:: INSTRUCTIONS FOR THE TASK ::
Find the line with "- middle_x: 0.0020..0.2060" in the records below. Copy it and every line after it, up to and including the line with "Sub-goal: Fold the".

*** AVAILABLE DATA Section Begins ***

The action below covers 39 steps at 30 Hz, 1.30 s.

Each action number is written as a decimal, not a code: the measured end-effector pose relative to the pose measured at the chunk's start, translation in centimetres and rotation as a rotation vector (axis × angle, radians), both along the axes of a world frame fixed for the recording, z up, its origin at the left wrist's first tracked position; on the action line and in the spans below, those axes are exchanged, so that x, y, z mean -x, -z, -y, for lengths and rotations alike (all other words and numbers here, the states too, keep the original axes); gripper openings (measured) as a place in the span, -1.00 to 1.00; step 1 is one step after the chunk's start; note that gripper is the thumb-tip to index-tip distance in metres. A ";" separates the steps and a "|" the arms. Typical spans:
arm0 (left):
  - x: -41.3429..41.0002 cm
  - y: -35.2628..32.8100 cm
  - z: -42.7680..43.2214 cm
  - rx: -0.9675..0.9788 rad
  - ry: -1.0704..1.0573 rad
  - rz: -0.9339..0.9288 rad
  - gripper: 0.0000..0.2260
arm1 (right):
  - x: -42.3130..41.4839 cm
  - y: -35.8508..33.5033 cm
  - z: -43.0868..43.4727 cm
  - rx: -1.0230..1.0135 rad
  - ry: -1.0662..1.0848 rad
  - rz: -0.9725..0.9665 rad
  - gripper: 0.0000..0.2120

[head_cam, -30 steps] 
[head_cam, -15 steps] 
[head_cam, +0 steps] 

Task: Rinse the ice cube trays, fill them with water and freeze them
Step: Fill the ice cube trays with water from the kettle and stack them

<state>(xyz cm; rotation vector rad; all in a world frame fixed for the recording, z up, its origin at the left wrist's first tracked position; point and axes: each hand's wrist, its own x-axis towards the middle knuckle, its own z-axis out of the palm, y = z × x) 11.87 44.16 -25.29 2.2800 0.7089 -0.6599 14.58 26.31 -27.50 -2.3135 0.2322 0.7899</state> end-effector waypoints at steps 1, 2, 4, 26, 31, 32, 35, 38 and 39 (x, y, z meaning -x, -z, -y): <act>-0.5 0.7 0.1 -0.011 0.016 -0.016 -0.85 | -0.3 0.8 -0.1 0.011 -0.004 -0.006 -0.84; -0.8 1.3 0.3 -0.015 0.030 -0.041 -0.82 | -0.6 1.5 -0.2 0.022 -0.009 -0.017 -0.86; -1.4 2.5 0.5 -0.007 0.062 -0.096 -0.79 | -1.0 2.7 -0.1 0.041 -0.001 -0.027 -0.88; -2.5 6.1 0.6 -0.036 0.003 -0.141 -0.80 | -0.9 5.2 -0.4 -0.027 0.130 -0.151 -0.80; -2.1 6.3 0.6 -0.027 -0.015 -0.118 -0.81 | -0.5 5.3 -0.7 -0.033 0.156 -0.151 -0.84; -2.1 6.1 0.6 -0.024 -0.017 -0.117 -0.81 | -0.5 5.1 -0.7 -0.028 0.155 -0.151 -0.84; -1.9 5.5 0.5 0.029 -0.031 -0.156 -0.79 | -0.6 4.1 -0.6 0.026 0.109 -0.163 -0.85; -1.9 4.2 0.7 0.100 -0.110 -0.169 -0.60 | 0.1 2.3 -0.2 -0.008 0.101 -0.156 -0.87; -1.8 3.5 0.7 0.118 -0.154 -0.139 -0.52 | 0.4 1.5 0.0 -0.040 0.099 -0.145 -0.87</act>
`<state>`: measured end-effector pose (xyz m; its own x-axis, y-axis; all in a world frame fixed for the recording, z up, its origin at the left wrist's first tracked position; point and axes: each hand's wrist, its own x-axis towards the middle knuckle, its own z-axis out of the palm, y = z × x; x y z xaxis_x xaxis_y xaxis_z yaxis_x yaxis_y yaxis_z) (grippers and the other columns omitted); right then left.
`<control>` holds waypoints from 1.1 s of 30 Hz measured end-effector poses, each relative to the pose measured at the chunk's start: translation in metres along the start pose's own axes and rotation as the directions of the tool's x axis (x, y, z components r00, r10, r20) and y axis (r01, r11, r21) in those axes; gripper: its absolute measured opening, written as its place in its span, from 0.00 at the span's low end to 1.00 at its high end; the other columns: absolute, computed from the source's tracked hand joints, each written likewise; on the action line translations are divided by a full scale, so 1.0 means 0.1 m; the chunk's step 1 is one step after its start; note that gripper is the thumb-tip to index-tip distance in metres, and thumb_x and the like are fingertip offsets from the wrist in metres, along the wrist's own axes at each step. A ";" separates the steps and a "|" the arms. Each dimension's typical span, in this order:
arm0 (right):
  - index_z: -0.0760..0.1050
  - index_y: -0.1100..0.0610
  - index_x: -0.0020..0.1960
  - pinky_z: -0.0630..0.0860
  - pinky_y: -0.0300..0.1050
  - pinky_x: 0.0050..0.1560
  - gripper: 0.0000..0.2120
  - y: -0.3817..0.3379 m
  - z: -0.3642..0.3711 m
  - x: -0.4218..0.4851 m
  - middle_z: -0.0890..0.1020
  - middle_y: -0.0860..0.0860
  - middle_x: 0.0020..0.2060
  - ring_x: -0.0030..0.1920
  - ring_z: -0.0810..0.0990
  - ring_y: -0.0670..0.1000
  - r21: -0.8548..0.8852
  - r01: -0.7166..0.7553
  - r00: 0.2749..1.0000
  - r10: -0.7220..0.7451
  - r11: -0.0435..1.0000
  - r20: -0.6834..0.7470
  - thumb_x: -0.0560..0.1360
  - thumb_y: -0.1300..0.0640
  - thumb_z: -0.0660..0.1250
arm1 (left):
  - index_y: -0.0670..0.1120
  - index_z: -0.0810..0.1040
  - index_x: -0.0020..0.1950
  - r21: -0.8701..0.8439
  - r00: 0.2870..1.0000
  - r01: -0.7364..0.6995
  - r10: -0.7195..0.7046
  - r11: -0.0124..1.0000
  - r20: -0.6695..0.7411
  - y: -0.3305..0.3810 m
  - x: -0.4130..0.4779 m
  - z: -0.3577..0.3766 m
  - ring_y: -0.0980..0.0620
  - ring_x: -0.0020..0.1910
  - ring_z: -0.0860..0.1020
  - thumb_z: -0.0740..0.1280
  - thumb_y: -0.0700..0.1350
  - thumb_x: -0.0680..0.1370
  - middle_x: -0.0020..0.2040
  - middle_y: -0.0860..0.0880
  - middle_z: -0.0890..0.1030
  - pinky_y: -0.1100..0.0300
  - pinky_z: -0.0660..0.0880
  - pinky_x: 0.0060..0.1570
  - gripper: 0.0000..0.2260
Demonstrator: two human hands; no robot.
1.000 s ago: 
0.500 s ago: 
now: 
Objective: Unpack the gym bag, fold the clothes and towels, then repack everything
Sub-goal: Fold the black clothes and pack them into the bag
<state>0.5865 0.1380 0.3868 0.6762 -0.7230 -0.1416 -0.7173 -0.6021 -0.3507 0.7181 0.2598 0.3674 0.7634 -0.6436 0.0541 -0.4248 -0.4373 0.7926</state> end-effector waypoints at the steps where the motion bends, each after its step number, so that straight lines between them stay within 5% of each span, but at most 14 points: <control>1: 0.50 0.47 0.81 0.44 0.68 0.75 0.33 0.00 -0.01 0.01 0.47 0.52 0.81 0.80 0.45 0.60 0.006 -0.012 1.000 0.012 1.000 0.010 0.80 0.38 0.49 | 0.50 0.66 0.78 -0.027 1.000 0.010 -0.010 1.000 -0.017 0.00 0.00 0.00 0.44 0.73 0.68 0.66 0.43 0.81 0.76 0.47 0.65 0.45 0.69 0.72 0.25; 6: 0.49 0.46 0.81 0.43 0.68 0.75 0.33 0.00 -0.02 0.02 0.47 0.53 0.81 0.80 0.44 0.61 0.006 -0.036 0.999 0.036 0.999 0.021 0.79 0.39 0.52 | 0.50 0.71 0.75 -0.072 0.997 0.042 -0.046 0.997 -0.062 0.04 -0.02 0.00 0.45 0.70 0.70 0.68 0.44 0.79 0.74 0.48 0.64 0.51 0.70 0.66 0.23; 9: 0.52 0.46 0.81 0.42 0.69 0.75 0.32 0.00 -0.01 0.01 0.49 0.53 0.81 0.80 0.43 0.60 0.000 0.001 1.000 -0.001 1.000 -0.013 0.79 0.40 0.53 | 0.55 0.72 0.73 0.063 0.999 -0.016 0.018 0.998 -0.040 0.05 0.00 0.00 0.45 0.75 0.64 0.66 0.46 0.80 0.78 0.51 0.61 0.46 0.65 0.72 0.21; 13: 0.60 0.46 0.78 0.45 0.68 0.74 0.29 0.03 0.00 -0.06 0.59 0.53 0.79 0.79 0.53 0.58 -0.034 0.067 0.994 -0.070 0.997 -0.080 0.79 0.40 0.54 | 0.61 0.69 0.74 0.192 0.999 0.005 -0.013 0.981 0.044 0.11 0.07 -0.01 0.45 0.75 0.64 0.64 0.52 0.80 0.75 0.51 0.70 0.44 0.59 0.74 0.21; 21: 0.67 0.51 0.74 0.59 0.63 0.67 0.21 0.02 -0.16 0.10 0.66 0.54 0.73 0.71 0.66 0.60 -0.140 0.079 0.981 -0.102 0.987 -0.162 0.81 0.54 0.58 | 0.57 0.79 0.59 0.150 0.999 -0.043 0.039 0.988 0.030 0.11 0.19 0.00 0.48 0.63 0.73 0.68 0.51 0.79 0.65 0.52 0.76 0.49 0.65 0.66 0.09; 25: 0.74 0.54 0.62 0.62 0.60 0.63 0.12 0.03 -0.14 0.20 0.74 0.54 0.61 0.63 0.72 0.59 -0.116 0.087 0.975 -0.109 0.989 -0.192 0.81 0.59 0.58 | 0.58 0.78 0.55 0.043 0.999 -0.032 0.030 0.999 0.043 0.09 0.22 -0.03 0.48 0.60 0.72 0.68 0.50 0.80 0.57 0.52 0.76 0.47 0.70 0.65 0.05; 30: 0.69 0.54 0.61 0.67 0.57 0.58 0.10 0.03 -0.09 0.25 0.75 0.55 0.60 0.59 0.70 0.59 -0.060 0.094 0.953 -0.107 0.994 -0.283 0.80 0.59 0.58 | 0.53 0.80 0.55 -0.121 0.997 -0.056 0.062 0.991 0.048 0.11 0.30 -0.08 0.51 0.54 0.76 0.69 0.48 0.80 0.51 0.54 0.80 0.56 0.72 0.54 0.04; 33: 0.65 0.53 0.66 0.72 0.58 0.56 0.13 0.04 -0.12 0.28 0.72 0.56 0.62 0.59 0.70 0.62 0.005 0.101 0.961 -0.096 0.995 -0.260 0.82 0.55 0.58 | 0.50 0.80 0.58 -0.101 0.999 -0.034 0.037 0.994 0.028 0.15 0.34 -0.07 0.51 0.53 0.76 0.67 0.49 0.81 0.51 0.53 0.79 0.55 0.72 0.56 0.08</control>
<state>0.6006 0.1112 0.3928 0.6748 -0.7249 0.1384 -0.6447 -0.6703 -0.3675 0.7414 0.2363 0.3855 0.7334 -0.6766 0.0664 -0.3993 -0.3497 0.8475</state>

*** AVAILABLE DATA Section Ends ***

:: ANSWER AREA ::
  - middle_x: 0.0020..0.2060
  - ring_x: -0.0030..0.1920
  - ring_z: -0.0810..0.0990
  - ring_y: -0.0670..0.1000
  - r21: -0.8548..0.8852
  - r01: -0.7166..0.7553
  - r00: 0.2749..1.0000
  - r10: -0.7220..0.7451
  - r11: -0.0435..1.0000
  - r20: -0.6834..0.7470
  - thumb_x: -0.0560..0.1360
  - thumb_y: -0.1300..0.0640
  - thumb_z: -0.0660..0.1250
arm1 (left):
  - index_y: -0.0670..0.1120
  - index_z: -0.0810..0.1040
  - index_x: -0.0020..0.1950
  - r21: -0.8701..0.8439
  - r00: 0.2870..1.0000
  - r01: -0.7364..0.6995
  - r10: -0.7195..0.7046
  - r11: -0.0124..1.0000
  - r20: -0.6695..0.7411
  - y: -0.3305..0.3810 m
  - x: -0.4130..0.4779 m
  - z: -0.3577..0.3766 m
  - ring_y: -0.0980..0.0620
  - ring_x: -0.0020..0.1910
  - ring_z: -0.0860..0.1020
  - thumb_z: -0.0740..0.1280
  - thumb_y: -0.0700..0.1350
  - thumb_x: -0.0680..0.1370
  - middle_x: -0.0020..0.2040
  - middle_y: -0.0860..0.0880
  - middle_z: -0.0890..0.1030
  - pinky_y: -0.1100..0.0300
  - pinky_z: -0.0660..0.0880
  - pinky_x: 0.0060..0.1570
  - gripper: 0.0000..0.2260
Demonstrator: two human hands; no robot.
1.000 s ago: 
0.500 s ago: 
now: 
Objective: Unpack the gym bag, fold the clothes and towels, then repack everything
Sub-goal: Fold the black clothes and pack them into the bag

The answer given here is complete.